The Jaro algorithm is like this: First, since we will need to keep track of characters already found in prior matches, we will need to flag characters as "matched" or "unmatched". Initially all characters are marked "unmatched". Then: for each character in the first string, the first step is to identify the "matching window" - from P - M to P + M, where P is the position of the character in the first string and M is the maximum matching distance (adjusted so that P - M is at least 0, and P + M is at most the length of the second string). THEN - and ONLY THEN - we look for the first unmarked character in the "matching window", that equals the character at position P in the first string.
Your function does something different: It takes a character from the first string, then it looks for the first "unmatched" character in the second string, that equals the character from the first string (if any), and ONLY THEN it checks to see if it is in the "matching window".
The fact that the two methods are not equivalent is illustrated by the example I gave. When comparing 'ab' with 'bb', the 'a' in the first string doesn't match anything in the second string. Then the 'b' in the first string is considered.
In the correct Jaro computation, the maximum "matching distance" is 0. The window to search in the second string is just the same position as in the first string. So we look at the character in second position in the second string. It's 'b', which is a match.

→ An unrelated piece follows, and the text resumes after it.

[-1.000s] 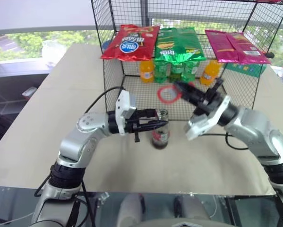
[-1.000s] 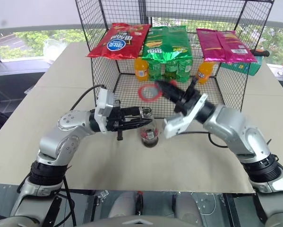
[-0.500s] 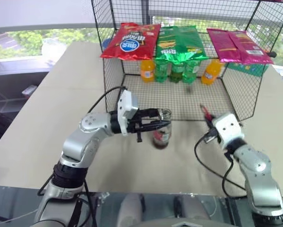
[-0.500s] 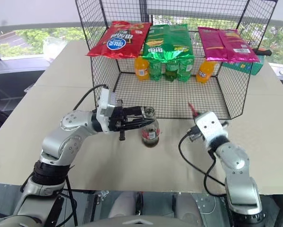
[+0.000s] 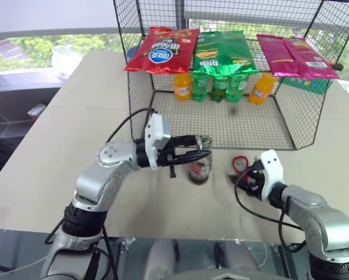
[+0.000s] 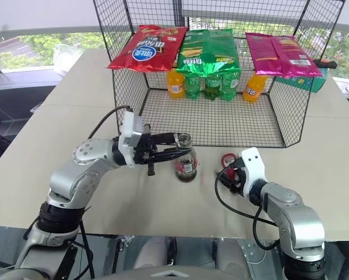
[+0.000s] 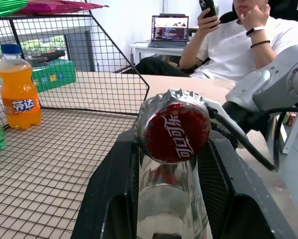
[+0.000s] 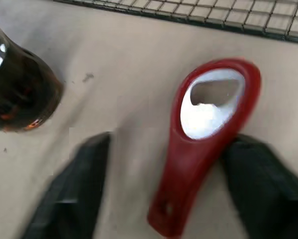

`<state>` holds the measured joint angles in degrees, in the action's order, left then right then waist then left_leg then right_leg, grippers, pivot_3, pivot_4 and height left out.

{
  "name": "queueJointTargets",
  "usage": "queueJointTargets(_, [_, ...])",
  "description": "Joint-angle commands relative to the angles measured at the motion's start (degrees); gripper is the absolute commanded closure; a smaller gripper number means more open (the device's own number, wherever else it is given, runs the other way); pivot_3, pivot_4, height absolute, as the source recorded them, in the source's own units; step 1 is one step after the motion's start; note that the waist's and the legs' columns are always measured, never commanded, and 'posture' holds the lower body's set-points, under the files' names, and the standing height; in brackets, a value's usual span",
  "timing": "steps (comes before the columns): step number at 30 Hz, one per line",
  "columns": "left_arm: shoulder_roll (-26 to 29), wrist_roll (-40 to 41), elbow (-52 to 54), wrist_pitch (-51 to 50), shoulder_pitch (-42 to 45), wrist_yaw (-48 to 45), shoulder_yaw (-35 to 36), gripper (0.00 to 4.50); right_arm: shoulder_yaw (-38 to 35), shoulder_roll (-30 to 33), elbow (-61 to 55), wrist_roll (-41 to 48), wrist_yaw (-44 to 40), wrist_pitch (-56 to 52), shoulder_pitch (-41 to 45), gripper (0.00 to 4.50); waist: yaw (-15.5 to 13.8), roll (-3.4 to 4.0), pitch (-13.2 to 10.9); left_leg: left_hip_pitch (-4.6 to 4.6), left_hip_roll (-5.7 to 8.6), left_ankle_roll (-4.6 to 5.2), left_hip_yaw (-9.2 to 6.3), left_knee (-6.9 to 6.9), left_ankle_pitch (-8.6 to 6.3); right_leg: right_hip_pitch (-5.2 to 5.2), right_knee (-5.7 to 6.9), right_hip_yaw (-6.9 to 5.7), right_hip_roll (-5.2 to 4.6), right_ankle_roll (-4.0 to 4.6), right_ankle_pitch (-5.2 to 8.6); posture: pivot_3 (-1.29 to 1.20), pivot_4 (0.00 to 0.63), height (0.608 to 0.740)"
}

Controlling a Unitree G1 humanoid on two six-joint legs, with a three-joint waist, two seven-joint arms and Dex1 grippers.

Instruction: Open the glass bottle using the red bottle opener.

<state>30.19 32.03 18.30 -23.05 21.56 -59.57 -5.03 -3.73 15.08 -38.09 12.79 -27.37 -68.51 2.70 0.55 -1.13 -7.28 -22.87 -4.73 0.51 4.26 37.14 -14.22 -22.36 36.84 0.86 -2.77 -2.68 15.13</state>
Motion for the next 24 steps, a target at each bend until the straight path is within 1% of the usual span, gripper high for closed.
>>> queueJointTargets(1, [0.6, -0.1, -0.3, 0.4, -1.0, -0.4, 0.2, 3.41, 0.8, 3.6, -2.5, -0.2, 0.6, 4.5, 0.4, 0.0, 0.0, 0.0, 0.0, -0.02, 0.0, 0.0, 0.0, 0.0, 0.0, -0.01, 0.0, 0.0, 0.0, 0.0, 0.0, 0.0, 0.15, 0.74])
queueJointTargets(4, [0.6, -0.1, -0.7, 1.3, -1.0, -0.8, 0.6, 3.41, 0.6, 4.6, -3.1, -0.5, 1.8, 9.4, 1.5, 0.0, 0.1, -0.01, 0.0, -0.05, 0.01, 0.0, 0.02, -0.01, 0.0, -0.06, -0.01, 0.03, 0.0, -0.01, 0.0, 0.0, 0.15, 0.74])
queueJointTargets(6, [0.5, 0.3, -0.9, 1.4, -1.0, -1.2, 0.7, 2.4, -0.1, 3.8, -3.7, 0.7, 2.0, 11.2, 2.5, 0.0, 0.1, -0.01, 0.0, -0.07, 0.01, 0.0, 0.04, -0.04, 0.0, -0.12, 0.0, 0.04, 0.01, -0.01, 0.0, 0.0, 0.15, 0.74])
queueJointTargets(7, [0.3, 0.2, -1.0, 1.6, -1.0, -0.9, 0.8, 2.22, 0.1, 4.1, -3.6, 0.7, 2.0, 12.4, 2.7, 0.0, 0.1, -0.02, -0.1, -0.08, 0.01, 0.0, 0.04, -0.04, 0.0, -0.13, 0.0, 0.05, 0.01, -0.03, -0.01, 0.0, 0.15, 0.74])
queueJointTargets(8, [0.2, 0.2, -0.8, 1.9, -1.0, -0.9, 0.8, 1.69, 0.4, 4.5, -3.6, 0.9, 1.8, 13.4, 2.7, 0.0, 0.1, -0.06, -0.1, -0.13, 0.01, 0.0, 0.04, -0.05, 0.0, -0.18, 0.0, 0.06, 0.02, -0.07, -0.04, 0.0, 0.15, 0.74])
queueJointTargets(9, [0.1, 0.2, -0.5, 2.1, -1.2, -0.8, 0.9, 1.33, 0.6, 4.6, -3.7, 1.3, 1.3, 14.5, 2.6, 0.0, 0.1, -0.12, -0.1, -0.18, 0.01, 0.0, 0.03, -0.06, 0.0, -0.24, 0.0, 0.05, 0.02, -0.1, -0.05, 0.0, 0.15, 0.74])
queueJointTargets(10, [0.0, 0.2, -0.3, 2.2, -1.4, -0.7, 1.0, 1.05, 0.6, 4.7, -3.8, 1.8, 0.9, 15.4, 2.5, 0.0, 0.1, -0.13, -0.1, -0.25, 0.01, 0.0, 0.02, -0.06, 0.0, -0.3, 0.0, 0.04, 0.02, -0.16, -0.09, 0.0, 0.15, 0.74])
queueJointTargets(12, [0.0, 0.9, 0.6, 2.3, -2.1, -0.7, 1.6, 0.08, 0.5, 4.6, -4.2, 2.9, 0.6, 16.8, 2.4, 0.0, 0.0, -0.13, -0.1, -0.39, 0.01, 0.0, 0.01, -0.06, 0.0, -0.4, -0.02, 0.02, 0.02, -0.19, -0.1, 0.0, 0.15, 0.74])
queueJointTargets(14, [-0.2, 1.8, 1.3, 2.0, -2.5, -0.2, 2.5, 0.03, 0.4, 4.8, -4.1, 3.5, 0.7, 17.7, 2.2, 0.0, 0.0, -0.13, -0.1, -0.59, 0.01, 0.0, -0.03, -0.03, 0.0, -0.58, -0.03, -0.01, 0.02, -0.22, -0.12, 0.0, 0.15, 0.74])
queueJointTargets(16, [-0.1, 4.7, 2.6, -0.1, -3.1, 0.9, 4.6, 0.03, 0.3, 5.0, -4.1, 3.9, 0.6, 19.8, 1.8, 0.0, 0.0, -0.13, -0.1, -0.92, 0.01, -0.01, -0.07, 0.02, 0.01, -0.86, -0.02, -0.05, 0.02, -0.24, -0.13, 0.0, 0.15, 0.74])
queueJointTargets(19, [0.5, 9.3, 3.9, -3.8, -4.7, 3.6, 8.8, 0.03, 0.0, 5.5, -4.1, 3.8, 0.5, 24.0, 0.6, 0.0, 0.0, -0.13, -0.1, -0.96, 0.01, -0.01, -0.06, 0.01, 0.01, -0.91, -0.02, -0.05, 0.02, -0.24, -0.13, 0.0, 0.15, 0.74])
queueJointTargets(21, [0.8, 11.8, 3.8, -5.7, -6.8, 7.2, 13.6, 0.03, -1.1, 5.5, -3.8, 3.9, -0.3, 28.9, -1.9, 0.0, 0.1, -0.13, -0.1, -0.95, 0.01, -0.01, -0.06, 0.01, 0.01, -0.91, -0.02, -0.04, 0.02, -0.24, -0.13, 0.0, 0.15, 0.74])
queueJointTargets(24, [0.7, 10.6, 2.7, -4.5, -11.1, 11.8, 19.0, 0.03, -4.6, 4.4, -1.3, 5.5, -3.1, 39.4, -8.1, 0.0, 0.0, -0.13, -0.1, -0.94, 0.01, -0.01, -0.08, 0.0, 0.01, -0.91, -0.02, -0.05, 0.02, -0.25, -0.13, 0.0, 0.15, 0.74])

In your approach, when we inspect the second character of 'ab' (the character 'b'), there is nothing marked "matched" in the second string yet. We find the first matching character in the second string, WITH NO REGARD TO THE MATCHING WINDOW. That character is the FIRST 'b' in the second string. Then we compare positions and find that this isn't a match because the position in the second string doesn't fall in the "matching window". At this point your function doesn't look for another match, that may be IN the matching window. So it counts no matches at all between the two strings.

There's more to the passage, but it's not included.